My response is . . . it depends. Sometimes I get ideas for characters and then build a world for them to play in. Sometimes, I get a "what if X or Y happened, how would people react to that" and then I build characters and a world to go with the plot. Sometimes, I sit down a just doodle up a map and something about the way the terrain and waters lie tell me the story of the people who live there.
Being the child of a highway engineer and having been taught to read maps since I was four years old, I do admit a fascination not only with creating maps, but also with researching old maps. One of my claims to geekdom back in HS (which wasn't nearly as cool as it sounds) was being able to not only name all the countries in Africa as a freshman, but to name the colonial map of Africa (pre-1960s).

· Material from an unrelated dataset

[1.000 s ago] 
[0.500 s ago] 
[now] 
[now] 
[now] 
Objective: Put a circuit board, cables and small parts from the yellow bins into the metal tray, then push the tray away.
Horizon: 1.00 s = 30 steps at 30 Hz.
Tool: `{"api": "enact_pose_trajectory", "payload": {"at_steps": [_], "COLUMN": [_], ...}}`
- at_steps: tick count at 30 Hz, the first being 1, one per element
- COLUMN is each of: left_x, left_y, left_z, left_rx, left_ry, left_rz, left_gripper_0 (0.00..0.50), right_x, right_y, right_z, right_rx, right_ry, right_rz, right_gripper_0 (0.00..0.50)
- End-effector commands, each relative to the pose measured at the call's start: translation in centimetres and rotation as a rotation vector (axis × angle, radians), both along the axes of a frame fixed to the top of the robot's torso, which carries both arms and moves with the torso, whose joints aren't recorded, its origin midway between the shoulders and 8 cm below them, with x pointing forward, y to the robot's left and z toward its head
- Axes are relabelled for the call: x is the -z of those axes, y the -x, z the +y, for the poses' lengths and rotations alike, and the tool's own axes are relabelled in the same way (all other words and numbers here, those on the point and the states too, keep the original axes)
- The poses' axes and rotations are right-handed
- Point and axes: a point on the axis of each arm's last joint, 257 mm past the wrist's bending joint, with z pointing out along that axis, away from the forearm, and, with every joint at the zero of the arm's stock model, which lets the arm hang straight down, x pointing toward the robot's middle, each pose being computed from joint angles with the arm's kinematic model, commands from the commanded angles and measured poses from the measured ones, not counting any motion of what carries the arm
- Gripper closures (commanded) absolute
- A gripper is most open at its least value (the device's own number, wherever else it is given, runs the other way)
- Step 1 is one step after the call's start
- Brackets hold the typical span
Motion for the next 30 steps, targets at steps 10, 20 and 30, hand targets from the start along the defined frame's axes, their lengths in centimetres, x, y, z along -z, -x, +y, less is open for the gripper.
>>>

How to build a world is a very mobile target. It really depends on how your approach to your own world works. Me? I prefer the outside in method. If I know I'm creating a secondary world fiction, I start with the outline of the continent/region/island and then figure out where the mountains are. Once you have seacoast and mountains, you can see where the rivers might be. Once you have mountains and rivers, you can see where cities might logically fall. Once you have cities and terrain features, you can see where country boundaries might fall AND might be disputed (automatically creating a tension point for the story). Then I start populating the world (and noting if it makes sense for them to be native or immigrant bodies of people (again, more tension), and then where and what resources might be available for any of the countries (as well as what they might be missing) which encourages trade and potential holds . . . (You have all that gold but you have little grain. If I don't ship you wheat and corn, how long can you eat gold? Oooh, more tension), and don't even get me started on potential religious disagreements.
*Will someone tell Tiddlywinks to pick up all these plot bunnies that are bouncing around here?*
That's honestly a quick synopsis of Terra Incognito, a book based on a collection of world building essays I wrote for a now-defunct e-magazine--I published it in 2015 and it's still my best selling small-press book. I'm going to be going up to MA in a few weeks to speak to a college about world building--they're using Terra as a text book for a Video Game Design class.